Del Herrerismo nunca saldrá una injuria o una ofensa a un compañero blanco.
El Partido Nacional tiene el lastre histórico de divisiones y pasionales separaciones en distintas vertientes. Distintas vertientes que durante años fueron impedimento para que el partido llegara al poder y que a su vez permitieron que nuestros primos y adversarios políticos, el partido colorado, se enquistara en el gobierno durante casi un siglo.
Hoy quizá sin que algunos se percaten se acerca un punto de inflexión en la historia del país. Quizá algunos les cueste entender esto pero lo que se juega en la próxima elección es muchísimo.
Básicamente, los uruguayos deberemos decidir si nos sumergimos en esta corriente falsamente ‘progresista’ que parece querer dominar el continente o si queremos abrirnos al mundo, al progreso, a la creación de oportunidades, a la creación de riqueza y bienestar para todos los orientales.
La opción es sencilla, podemos encerrarnos en la mediocridad latinoamericana y repartir quejas y miseria o podemos abrirnos al mundo e integrarnos a él con todo los beneficios que eso sin duda acarrea.
A no confundirse, esto es una lucha profunda y seria entre dos concepciones de vida, sociedad y país.
Los blancos, los nacionalistas somos por sobre todas las cosas eso, nacionalistas e integrantes del partido nacional con toda la honra que eso implica. Somos blancos y nacionalistas por encima de matices, por encima de circunstanciales diferencias en justas internas que por democráticas y mandadas por la ley se deben recorrer.
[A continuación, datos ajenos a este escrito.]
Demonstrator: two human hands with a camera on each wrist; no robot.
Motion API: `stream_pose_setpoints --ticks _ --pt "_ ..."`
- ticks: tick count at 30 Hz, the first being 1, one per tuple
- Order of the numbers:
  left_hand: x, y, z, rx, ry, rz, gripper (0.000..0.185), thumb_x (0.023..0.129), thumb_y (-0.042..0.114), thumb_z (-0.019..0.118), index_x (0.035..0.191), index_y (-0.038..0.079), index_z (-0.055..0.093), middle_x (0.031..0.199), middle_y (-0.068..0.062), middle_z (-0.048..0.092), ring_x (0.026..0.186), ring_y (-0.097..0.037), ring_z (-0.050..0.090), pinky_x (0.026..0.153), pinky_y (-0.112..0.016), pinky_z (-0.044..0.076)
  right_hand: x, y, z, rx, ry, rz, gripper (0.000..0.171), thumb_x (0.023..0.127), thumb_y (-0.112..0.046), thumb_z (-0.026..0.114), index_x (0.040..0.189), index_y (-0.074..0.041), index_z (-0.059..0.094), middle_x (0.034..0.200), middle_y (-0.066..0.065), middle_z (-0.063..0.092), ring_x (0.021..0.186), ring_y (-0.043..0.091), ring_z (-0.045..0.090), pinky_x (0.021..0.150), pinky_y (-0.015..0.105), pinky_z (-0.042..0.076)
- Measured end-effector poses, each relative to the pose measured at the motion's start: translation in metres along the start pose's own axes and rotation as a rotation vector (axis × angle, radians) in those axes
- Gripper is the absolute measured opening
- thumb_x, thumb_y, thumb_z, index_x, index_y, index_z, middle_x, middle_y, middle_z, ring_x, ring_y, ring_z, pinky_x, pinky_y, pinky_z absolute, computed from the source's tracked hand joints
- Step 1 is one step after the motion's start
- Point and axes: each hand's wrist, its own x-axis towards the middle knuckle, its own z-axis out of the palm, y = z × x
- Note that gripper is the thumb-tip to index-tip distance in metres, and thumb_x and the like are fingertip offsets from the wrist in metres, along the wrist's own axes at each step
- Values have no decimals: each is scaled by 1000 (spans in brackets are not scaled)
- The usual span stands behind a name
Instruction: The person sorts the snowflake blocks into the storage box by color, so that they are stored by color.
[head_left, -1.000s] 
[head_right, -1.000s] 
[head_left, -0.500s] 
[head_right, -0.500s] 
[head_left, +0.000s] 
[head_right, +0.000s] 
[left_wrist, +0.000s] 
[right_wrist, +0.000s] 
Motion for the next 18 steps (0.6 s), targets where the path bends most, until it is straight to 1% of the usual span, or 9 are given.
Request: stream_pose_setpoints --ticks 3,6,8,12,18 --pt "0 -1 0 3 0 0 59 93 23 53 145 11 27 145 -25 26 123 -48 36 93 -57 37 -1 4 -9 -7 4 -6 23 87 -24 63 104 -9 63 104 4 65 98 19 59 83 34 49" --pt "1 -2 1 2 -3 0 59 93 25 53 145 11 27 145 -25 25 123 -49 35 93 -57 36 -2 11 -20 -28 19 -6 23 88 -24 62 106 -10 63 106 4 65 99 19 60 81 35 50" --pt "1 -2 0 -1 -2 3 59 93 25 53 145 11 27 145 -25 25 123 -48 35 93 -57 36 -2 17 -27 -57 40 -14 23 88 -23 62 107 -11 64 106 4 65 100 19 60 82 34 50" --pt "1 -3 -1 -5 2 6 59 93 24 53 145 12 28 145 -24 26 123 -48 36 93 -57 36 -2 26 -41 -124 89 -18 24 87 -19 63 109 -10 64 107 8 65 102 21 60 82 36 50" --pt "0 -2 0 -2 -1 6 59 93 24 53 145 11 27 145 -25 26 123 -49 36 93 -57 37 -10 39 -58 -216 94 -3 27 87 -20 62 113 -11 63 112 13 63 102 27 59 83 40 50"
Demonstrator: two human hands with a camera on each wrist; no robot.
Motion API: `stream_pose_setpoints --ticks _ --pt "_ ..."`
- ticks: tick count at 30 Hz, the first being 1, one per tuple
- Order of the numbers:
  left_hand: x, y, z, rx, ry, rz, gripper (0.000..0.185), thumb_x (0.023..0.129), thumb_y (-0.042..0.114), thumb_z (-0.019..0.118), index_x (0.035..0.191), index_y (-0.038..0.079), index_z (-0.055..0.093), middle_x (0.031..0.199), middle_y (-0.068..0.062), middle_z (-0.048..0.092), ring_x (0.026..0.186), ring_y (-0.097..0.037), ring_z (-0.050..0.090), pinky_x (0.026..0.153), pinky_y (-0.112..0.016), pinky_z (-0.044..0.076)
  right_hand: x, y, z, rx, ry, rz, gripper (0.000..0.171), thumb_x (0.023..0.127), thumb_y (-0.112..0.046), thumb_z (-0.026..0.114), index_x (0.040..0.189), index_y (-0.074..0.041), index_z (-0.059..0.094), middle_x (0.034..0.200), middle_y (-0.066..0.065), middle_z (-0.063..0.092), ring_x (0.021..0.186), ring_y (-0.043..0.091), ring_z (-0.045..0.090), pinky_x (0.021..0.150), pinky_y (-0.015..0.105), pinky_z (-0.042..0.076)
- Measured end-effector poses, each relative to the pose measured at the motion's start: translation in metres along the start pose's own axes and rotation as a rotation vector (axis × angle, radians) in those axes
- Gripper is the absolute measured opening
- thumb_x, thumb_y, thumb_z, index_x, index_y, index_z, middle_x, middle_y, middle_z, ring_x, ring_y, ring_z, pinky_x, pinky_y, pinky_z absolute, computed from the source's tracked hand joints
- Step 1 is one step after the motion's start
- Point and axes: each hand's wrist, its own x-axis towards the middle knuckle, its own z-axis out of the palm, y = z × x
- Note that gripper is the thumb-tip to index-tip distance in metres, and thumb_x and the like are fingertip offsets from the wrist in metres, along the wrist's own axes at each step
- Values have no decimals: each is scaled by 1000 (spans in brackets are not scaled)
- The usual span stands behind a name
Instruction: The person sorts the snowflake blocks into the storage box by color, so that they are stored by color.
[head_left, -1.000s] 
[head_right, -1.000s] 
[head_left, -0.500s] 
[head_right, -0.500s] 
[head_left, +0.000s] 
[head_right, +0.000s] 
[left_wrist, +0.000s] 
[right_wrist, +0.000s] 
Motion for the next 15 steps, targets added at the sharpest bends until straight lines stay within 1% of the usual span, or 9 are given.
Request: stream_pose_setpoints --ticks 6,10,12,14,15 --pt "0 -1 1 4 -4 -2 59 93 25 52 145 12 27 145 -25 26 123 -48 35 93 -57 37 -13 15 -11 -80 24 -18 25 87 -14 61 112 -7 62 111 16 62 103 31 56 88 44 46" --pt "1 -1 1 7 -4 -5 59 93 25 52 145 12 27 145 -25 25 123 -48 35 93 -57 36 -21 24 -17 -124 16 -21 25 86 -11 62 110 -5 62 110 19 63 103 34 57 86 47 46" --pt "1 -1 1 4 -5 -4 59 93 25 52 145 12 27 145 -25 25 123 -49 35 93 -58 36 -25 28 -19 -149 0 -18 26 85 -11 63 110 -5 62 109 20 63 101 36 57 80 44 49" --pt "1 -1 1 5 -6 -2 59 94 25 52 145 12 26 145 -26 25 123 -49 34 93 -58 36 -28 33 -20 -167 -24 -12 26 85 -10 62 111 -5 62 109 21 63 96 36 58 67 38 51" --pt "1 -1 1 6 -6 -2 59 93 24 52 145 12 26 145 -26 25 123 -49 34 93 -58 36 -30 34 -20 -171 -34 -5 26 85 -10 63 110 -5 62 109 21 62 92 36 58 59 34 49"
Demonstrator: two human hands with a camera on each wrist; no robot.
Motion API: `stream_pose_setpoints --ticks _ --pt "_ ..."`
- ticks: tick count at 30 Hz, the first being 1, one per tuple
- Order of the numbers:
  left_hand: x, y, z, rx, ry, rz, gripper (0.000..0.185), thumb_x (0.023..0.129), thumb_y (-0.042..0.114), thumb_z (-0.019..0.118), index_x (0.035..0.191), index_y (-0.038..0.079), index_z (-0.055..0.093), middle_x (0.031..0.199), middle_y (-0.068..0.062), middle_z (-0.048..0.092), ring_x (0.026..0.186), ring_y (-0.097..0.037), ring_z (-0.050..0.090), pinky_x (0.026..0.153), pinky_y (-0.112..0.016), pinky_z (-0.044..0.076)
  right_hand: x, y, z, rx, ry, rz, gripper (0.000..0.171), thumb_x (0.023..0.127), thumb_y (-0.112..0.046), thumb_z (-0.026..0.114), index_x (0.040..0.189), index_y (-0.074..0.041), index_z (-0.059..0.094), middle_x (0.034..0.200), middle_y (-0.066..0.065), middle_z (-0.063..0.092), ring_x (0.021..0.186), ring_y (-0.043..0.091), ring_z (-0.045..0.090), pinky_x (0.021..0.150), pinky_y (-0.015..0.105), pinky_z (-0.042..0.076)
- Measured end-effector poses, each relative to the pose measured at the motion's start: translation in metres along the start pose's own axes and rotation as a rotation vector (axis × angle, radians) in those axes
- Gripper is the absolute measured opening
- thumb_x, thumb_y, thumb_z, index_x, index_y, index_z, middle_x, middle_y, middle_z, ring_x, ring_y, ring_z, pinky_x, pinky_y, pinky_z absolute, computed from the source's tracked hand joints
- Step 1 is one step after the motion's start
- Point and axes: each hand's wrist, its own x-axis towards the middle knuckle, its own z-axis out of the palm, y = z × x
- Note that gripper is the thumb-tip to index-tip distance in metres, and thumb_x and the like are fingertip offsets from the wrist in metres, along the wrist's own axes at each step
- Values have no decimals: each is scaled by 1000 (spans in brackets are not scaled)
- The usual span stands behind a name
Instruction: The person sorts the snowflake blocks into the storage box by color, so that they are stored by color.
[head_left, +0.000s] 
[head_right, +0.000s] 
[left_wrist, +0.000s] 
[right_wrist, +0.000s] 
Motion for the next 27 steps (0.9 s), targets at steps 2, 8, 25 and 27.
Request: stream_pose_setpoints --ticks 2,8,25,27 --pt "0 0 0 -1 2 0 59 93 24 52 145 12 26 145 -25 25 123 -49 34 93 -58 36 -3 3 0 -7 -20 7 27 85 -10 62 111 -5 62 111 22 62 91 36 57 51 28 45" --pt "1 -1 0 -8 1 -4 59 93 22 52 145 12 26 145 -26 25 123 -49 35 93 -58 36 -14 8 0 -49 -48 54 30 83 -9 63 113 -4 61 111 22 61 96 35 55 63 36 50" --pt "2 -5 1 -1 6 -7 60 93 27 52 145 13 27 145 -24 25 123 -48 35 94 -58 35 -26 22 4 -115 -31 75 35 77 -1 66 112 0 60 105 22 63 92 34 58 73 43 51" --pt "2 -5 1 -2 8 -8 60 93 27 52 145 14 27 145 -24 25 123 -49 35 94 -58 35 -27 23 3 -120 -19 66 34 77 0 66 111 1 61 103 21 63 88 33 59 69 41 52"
Nunca deberemos ver un enemigo en nuestras filas. Un matiz , un contrincante intelectual circunstancial quizás, pero nada más.
Hay demasiado en juego. Se juega en estas elecciones la forma de sociedad que le dejaremos a nuestros hijos y nietos.
Nuestra colectividad ha demostrado con la generosa sangre de nuestros mayores su grandeza y su entereza ante las grandes cuestiones nacionales.
No seamos los de nuestra generación los que volvamos a mancillar el recuerdo de aquellos que sirvieron al general y que con sus propias vidas aseguraron la historia democrática del país.
Las épocas de Munizistas y Saravistas pasaron, la historia reclama a nuestro partido de nuevo en la trinchera del gobierno. Unido, hermanado y más fuerte que nunca. Cualquier otra actitud sería una traición a los que nos antecedieron y a la misión histórica de nuestro partido.
Para un blanco no hay nada mejor que otro blanco. Ningún integrante de nuestra colectividad debería olvidarse de estas sabias palabras, jamás.
En esto nos va el país y el futuro de nuestros hijos.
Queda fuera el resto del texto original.